A unanimous panel for Ohio’s 10th District Court of Appeals in Columbus has revived a legal challenge to the state’s charter school law.

The suit was filed by the Coalition for Public Education, a group representing local and statewide teachers unions, and other education associations.

The three-judge panel ruled Aug. 24 that the group can claim that charter schools are not held to the same educational standards as traditional public schools. But the court rejected the argument that charter schools are not part of the state’s “system of common schools.” It also dismissed the argument that local school boards must govern charter schools.

The case was sent back to the Franklin County Court of Common Pleas, where it had been dismissed last year. The state has not decided if it will appeal.

Meanwhile, the coalition launched a campaign last week to urge state lawmakers to halt the formation of new charter schools.

—Karla Scoon Reid

N.H. Governor Proposes Kindergarten Vouchers

Gov. Craig Benson of New Hampshire has proposed giving vouchers of up to $2, 000 to parents of kindergarten-age youngsters to help them send their children to public or private schools.

His proposal would provide communities with about $300 more per pupil in regular state aid. That way, a spokesman for the governor said, towns or districts could lose 20 percent of their kindergartners through the program and still break even financially.

Mr. Benson, a Republican who is running for re-election in November, unveiled his proposal Aug. 19 as the first of a two-part plan for improving education.

The Granite State is among a handful of states that do not require school jurisdictions to provide kindergarten. As a result, officials estimate that about 3,000 eligible children don’t attend kindergarten.

—Debra Viadero

N.J. Governor Resigns; Championed Early Literacy

New Jersey Gov. James E. McGreevey has announced he will resign from office because he had an extramarital affair with a man.

Gov. McGreevey, who has made early-grades literacy a priority since taking office in January 2002, discussed in a brief press conference Aug. 12 that he is gay. He apologized for the pain his affair had caused his family.

The first-term Democratic governor, who is 47, said that being gay makes “little difference” to his leadership, but acknowledged that the circumstances surrounding his affair could compromise his ability to govern.

Gov. McGreevey’s resignation is effective Nov. 15, although some are urging him to step down sooner to enable a special election for his replacement. Without such an election, Senate President Richard J. Codey, a Democrat, will become governor until the end of the term in January 2006.

—Catherine Gewertz

Denver School to Become First State-Converted Charter

Denver’s Cole Middle School will become the first public school in Colorado to be converted by the state into an independent charter school. The 366-student school, which has been under a state-ordered improvement plan for three years, failed to score high enough this year on the Colorado Student Assessment Program test to shake its “unsatisfactory” rating, a state official said.

Colorado law requires public schools with unsatisfactory ratings to undergo school improvement plans for three years. If a school doesn’t improve, the state can convert it to charter status. An independent seven-member committee will review proposals from individuals, universities, school districts, and companies interested in running the school.

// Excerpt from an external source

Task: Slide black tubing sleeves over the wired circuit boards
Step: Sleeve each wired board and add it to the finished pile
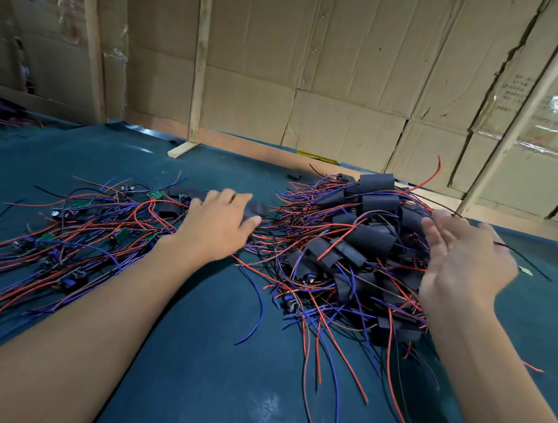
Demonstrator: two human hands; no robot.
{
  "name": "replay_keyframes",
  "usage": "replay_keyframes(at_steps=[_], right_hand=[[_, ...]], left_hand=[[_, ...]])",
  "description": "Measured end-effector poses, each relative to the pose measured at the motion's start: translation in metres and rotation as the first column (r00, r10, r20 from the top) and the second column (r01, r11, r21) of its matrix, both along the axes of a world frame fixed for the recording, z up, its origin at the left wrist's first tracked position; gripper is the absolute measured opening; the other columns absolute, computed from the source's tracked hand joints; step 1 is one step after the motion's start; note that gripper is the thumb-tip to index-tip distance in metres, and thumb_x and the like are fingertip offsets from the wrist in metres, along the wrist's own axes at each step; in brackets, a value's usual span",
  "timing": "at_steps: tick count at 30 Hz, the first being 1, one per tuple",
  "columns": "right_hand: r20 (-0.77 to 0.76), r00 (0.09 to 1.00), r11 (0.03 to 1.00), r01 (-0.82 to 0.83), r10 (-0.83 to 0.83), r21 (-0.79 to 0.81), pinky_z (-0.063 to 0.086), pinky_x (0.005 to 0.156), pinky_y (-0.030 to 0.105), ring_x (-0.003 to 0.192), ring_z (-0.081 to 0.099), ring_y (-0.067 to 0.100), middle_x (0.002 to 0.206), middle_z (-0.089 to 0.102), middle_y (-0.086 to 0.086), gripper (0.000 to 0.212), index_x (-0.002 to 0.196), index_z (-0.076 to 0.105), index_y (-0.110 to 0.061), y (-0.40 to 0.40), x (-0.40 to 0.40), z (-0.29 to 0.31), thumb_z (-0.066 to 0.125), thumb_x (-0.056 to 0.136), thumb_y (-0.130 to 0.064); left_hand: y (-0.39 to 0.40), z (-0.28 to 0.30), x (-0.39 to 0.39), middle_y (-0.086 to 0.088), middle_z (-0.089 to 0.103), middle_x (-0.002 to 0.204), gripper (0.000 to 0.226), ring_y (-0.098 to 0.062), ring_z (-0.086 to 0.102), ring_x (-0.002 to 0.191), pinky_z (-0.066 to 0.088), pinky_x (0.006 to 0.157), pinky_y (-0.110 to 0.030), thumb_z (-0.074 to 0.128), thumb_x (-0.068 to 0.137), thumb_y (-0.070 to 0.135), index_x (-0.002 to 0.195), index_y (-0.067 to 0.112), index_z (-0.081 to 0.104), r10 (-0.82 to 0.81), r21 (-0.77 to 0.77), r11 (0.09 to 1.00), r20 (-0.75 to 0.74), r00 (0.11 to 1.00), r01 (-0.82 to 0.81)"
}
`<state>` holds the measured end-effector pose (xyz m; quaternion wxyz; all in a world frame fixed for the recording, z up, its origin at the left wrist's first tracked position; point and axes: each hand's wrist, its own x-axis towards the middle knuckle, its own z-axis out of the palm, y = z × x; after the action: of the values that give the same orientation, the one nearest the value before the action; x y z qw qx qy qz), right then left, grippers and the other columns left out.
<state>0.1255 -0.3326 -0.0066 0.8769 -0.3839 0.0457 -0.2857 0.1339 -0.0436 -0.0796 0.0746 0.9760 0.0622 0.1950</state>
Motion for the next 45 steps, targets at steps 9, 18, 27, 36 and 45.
replay_keyframes(at_steps=[9, 18, 27, 36, 45], right_hand=[[-0.054, 0.96, 0.948, 0.261, -0.275, -0.181, 0.05, 0.052, 0.028, 0.067, 0.057, 0.008, 0.119, 0.054, 0.01, 0.07, 0.13, 0.045, -0.015, -0.021, 0.007, 0.002, 0.071, 0.065, -0.01], [-0.015, 0.879, 0.778, 0.415, -0.477, -0.471, 0.055, 0.093, 0.044, 0.098, 0.059, 0.009, 0.136, 0.036, 0.004, 0.078, 0.151, 0.035, -0.006, -0.025, 0.008, -0.007, 0.055, 0.076, -0.012], [0.32, 0.771, 0.445, 0.595, -0.551, -0.669, 0.023, 0.117, 0.026, 0.136, 0.034, 0.04, 0.157, 0.024, 0.025, 0.09, 0.157, 0.014, 0.003, -0.015, -0.004, -0.008, 0.053, 0.079, -0.017], [0.702, 0.691, 0.168, 0.723, -0.171, -0.67, 0.036, 0.113, 0.045, 0.135, 0.045, 0.033, 0.155, 0.041, 0.017, 0.067, 0.152, 0.031, 0.006, 0.005, -0.01, -0.019, 0.059, 0.093, -0.01], [0.472, 0.789, 0.084, 0.48, 0.394, -0.873, 0.043, 0.1, 0.015, 0.107, 0.064, 0.011, 0.117, 0.07, 0.007, 0.049, 0.129, 0.067, -0.005, 0.037, -0.022, -0.034, 0.083, 0.084, -0.015]], left_hand=[[0.016, -0.002, 0.021, 0.011, 0.014, 0.166, 0.062, -0.022, 0.015, 0.149, 0.015, 0.111, -0.059, 0.03, 0.098, 0.044, 0.156, 0.044, 0.009, -0.056, 0.012, 0.998, -0.324, 0.944, 0.063], [0.014, 0.003, 0.011, -0.002, 0.057, 0.132, 0.038, -0.03, 0.05, 0.123, 0.035, 0.097, -0.046, 0.055, 0.094, 0.042, 0.131, 0.033, 0.059, -0.058, -0.014, 0.998, -0.078, 0.995, 0.057], [0.009, 0.014, -0.005, 0.001, 0.066, 0.122, 0.046, -0.026, 0.054, 0.117, 0.038, 0.097, -0.046, 0.067, 0.093, 0.033, 0.137, 0.028, 0.054, -0.092, -0.062, 0.992, 0.204, 0.975, 0.106], [-0.032, 0.05, -0.023, -0.003, 0.069, 0.076, 0.013, -0.016, 0.063, 0.059, 0.055, 0.055, -0.032, 0.072, 0.09, 0.012, 0.103, 0.01, 0.073, -0.257, -0.803, 0.266, 0.473, 0.842, 0.533], [-0.04, 0.058, -0.038, -0.001, 0.059, 0.065, 0.01, -0.01, 0.053, 0.051, 0.03, 0.042, -0.019, 0.073, 0.08, 0.01, 0.082, 0.019, 0.07, -0.649, -0.939, -0.093, 0.31, 0.695, 0.331]])
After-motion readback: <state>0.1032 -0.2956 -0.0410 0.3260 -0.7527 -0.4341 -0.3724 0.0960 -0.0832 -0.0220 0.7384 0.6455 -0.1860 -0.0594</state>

The 72,000-student Denver system, which currently oversees the school, has not decided if it will continue to do so, a district spokeswoman said.

—Marianne D. Hurst

Teacher-Evaluation Plan Unlikely to Fly in Delaware

Delaware’s state board of education has approved a pilot program to link teacher accountability with student test scores. But that doesn’t mean it will happen.

On Aug. 18, the board approved the pilot program as part of the Delaware Performance Appraisal System II, a ratings system for teachers that state lawmakers passed four years ago.

But the state teachers’ union, an affiliate of the National Education Association, is opposed to linking student test scores with individual teacher performance and refuses to participate. And because teachers said through the union they won’t participate in the pilot program, the plan is in limbo until the board and the union break their stalemate.

It may take the legislature, which convenes in January, to break the deadlock, observers said.

—Michelle R. Davis

Snapshots

Primary Winner: June Atkinson won North Carolina’s Aug. 17 Democratic primary runoff for state superintendent of public instruction. With fewer than 3 percent of voters casting ballots, the former director of instructional services for the state education agency won 44,174 votes to 35,891 collected by her opponent, Stewart Marshall.

Ms. Atkinson will face Republican Bill Fletcher, a member of the Wake County school board, in November’s general election.

—Robert C. Johnston

Money for Teachers: Republican Gov. Rick Perry of Texas has used his executive budget authority to add an additional $3 million to a pool of state and local resources that reimburses teachers for using personal money to buy school supplies. The aid follows the $3 million that the state legislature allocated to the program last year, but which was exhausted before many districts had applied. Teachers can get grants of up to $400 under the program.

—R. J.

David P. Driscoll, Massachusetts’ commissioner of education, has launched an inquiry to determine whether the private and public programs that educate children with severe disabilities allowed hundreds of those children to skip mandatory state assessments given during the last school year.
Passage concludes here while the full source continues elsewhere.